Łazarz: kobieta zostawiła pod drzewem w pudełku świnkę morską, bo ... "ma jakieś tiki i nie da się jej oswoić"
Jedna z mieszkanek zobaczyła na rogu ulic Drużbackiej i Wyspiańskiego torbę pod drzewem.
Zajrzała do środka i znalazła pudełko po śwince morskiej oraz list, którego treść brzmiała następująco: "Bardzo proszę przyjąć tę świnkę, ponieważ nie da się jej oswoić, ma jakieś tiki, nie można jej dotknąć. Mama Daniela".
Mieszkanka Łazarza zrobiła zdjęcie torby z pudełkiem oraz listu i od razu zaapelowała do właścicielki świnki morskiej na "Nieformalnej Grupie Łazarskiej" - Mamo Daniela, naprawdę? Nie można było udostępnić informacji, czy ktoś jej nie przejmie?

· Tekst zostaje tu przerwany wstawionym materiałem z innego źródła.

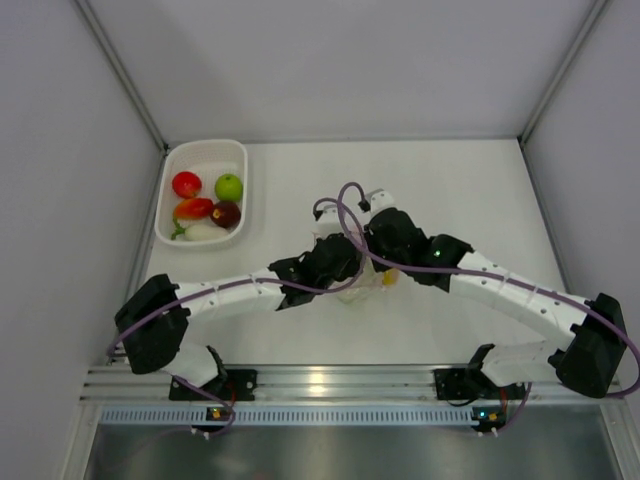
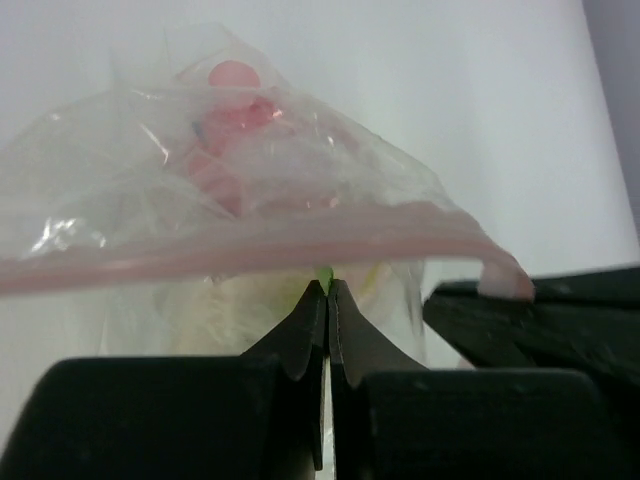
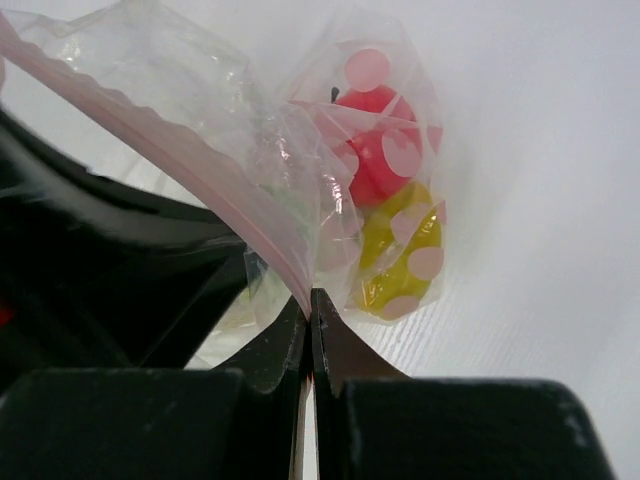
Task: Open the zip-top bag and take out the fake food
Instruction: Pick up the fake vegetable from the zipper food storage bag.
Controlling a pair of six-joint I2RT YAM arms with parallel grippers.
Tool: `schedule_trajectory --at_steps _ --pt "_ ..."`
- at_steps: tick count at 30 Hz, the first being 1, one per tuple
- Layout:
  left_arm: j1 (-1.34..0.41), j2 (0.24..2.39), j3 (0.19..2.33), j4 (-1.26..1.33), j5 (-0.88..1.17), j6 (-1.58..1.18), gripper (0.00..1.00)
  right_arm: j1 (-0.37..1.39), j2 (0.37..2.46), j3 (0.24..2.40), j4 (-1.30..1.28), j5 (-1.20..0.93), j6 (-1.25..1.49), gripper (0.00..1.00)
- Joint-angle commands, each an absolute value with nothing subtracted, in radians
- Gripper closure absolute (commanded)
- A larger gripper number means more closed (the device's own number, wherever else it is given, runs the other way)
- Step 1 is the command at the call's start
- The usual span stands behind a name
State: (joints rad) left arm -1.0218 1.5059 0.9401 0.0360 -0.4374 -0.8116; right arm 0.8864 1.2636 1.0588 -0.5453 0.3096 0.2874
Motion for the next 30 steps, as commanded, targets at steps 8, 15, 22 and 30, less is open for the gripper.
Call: schedule_trajectory --at_steps 8,15,22,30 --pt "-1.06 1.246 0.847 0.156 -0.428 -0.707 1.0 0.859 1.336 1.215 -0.595 0.399 0.196 1.0" --pt "-1.063 1.149 0.842 0.155 -0.508 -0.657 1.0 0.859 1.373 1.239 -0.637 0.391 0.187 1.0" --pt "-1.062 1.114 0.862 0.155 -0.65 -0.629 1.0 0.87 1.362 1.172 -0.637 0.376 0.196 1.0" --pt "-1.06 1.163 0.928 0.173 -0.698 -0.649 1.0 0.926 1.327 1.15 -0.615 0.324 0.238 1.0"
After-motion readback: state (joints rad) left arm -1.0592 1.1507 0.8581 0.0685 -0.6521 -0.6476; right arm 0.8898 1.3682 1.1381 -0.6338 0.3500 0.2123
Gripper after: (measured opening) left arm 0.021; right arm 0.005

Trzeba było porzucić pod drzewem? I do tego w pudełku? Wszystkich z okolicy proszę o rozglądanie się, jeśli ktoś znajdzie świnkę, proszę o zabezpieczenie jej - poprosiła kobieta.
Mieszkańcy w sekcji "komentarze" wyrazili swoje oburzenie względem zachowania "Mamy Daniela", która porzuciła świnkę morską i naraziła zwierzę na cierpienie lub utratę życia. Wielu z nich ruszyło na poszukiwania świnki, ale według aktualnych informacji, świnki do tej pory nie udało się znaleźć.